We could see George was going upwards and out of our lot, beginning to mix with different people and get different notions—not but what he was always kind and friendly in his way to Aileen and mother, and would have been to us if he’d ever seen us. But all his new friends were different kind of people, and after a bit, Aileen said, we’d only be remembered as people he’d known when he was young, and soon, when the old lady died, we’d be asked into the kitchen and not into the parlour. Aileen used to laugh when she talked like this, and say she’d come and see George when he’d married a lady, and what fun it would be to remind Gracey of the time they threshed the oats out together at Rocky Flat. But still, laugh and all, I could see, though she talked that way, it made her feel wretched all the while, because she couldn’t help thinking that we ought to have done just as well as George, and might have been nigh-hand as far forward if we’d kept straight. If we’d only kept straight! Ah, there was where the whole mistake lay.

It often seems to me as if men and women ought to have two lives—an old one and a new one—one to repent of the other; the first one to show men what they ought to keep clear of in the second. When you think how foolish-like and childish man or woman commits their first fault, not so bad in itself, but enough often to shut them out from nearly all their chances of good in this world, it does seem hardish that one life should end all under the sun. Of course, there’s the other, and we don’t know what’s coming, but there’s so many different notions about that a chap like me gets puzzled, and looks on it as out of his line altogether.

We weren’t sorry to have a little excuse to stop quiet at home for this month. We couldn’t have done no good by mooching about, and ten to one, while the chase was so hot after all that were supposed to have had a hand in rubbing out Hagan and his lot, we should have been dropped upon. The whole country was alive with scouting parties, as well as the regulars.
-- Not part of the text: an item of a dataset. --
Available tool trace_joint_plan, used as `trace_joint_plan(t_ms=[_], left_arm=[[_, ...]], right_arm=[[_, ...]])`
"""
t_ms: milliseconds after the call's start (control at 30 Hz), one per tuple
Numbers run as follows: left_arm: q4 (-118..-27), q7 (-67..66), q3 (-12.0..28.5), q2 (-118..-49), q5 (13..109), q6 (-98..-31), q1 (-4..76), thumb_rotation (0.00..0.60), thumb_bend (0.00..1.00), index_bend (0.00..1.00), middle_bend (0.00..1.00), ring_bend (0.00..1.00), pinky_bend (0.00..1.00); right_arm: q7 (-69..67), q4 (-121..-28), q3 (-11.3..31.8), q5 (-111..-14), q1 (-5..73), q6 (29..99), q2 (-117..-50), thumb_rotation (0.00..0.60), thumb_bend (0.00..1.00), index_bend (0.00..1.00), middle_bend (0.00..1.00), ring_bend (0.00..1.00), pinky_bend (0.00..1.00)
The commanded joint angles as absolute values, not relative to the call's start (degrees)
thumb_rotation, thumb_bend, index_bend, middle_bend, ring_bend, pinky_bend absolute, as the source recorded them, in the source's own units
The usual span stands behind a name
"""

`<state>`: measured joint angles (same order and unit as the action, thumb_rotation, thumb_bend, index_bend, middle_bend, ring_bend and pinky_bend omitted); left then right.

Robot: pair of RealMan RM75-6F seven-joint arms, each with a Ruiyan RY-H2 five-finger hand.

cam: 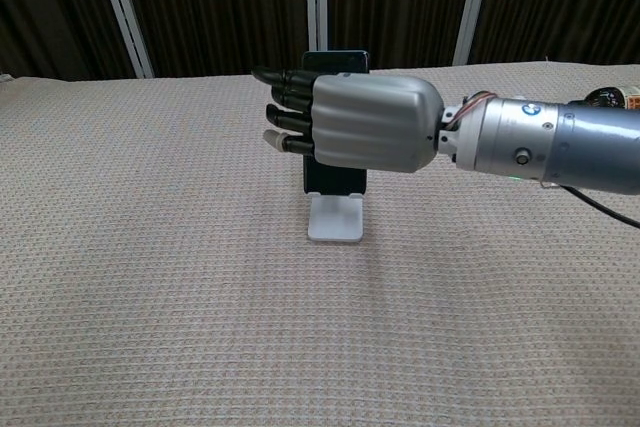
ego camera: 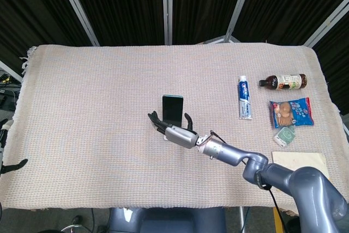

You’d have thought the end of the world was come. Father couldn’t have done a better thing for himself and all of us than get hit as he did. It kept him and us out of harm’s way, and put them off the scent, while they hunted Moran and Burke and the rest of their lot for their lives. They could hardly get a bit of damper out of a shepherd’s hut without it being known to the police, and many a time they got off by the skin of their teeth.